◆ **ACTIVITY**
For every line in the entries that contains "metal", show the whole line.

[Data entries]

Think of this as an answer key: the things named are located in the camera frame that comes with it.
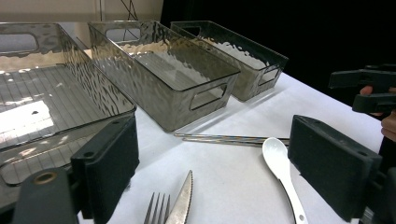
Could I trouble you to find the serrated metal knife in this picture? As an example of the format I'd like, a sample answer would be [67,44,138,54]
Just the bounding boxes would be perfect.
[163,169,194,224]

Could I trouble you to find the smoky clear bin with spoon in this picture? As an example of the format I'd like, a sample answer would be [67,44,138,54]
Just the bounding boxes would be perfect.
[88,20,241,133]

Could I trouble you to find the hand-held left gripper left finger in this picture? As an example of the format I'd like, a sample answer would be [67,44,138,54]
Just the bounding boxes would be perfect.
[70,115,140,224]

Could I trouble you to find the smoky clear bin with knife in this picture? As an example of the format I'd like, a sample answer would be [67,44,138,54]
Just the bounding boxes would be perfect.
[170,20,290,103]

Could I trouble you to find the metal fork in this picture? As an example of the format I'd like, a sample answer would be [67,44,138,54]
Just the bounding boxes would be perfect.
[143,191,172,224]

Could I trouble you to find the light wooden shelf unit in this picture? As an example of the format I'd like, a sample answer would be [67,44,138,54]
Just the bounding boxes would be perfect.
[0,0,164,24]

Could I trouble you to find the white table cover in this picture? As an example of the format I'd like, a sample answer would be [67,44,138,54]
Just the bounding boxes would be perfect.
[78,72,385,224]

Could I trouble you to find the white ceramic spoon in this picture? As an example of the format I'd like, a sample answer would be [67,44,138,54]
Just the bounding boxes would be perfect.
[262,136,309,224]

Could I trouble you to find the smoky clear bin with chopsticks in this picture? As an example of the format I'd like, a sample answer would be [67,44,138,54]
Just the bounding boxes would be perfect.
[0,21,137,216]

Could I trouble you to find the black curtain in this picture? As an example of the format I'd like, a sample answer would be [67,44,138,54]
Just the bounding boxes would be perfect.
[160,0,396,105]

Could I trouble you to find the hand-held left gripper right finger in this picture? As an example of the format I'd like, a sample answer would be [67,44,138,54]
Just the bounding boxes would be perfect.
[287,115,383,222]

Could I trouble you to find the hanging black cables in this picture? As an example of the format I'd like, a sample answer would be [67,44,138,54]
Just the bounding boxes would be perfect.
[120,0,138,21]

--

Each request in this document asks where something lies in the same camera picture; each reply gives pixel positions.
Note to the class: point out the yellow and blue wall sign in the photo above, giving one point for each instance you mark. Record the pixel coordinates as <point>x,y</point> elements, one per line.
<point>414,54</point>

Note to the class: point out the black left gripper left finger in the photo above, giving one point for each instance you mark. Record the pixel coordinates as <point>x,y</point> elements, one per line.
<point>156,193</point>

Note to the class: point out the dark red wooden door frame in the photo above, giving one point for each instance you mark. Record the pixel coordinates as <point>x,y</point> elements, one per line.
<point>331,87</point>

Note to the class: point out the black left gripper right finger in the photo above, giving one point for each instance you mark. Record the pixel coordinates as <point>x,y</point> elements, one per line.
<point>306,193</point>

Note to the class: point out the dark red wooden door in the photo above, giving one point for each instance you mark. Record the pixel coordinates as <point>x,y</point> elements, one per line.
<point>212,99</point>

◆ **RESPONSE FOR THIS EXERCISE**
Could I trouble you to find the serrated metal knife in this picture? As an example of the format I'd like, a sample answer would be [67,44,138,54]
Could I trouble you to find the metal fork in this picture? As an example of the format I'd like, a sample answer would be [67,44,138,54]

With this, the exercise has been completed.